Dibrugarh derived its name from Dibarumukh (as a renowned encampment of Ahoms during their invasion of the Chutia kingdom). The name "Dibru" is associated with the Dibaru or Dibru River. The word is derived from the Tibeto-burman word “Dibru” and “Garh” meaning "fort". The Tibeto-burman Bodo-Kacharis groups add the prefix “Di-” (which means “water”) wherever there is a small stream, a river, or a large river in a town or city. (Note: Cognate words for "water" occur across the Bodo subgroup of Bodo–Garo. Longmailai and Saikia give dɪ in Dimasa, dɯɪ in Bodo, tɪ in Tiwa and Kokborok, and ʤɪ in Deori.
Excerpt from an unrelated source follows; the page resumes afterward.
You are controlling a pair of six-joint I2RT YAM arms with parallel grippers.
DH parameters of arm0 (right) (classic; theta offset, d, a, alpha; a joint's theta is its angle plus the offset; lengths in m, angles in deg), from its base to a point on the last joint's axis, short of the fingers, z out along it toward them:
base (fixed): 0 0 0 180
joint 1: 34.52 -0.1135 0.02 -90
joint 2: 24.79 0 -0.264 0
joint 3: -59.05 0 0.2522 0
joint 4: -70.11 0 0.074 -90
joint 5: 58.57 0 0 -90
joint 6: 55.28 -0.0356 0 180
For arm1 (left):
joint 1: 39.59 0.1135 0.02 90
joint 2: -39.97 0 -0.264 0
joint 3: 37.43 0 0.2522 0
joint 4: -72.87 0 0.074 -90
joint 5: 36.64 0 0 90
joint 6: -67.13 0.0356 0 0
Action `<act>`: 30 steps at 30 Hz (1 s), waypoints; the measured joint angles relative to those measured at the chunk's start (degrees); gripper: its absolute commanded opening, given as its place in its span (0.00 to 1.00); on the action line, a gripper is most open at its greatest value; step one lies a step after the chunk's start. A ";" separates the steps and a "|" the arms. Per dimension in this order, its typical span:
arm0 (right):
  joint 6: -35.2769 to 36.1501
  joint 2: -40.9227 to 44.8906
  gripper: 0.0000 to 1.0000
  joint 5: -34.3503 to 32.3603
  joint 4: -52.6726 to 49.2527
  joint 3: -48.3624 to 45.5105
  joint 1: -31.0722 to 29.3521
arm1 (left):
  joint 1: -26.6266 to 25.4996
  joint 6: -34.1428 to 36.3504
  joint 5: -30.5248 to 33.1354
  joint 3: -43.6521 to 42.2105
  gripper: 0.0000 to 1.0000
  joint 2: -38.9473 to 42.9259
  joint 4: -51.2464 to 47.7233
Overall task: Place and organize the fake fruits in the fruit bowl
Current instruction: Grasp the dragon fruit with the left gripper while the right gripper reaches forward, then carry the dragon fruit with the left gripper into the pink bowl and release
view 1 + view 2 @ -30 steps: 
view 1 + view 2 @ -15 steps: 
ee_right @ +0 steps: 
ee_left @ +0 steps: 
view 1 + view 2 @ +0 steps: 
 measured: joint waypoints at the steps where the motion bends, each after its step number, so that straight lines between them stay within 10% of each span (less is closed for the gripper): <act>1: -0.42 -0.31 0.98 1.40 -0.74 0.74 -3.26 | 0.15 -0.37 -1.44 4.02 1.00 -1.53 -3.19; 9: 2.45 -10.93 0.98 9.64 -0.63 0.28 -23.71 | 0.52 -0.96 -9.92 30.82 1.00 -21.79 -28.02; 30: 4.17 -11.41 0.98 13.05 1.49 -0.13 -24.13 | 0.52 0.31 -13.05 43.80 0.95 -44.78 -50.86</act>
Gurdon's 1904 vocabulary also records di "water" in Moran and notes the close relationship of Moran with Kachari, Dimasa and Bodo.)

==History==
Dibrugarh became a separate district when it was split from Lakhimpur on 2 October 1971. On 1 October 1989 Tinsukia district was split from Dibrugarh.

==Climate==
Dibrugarh has a humid subtropical climate (Köppen climate classification Cwa) with extremely wet summers and relatively dry winters.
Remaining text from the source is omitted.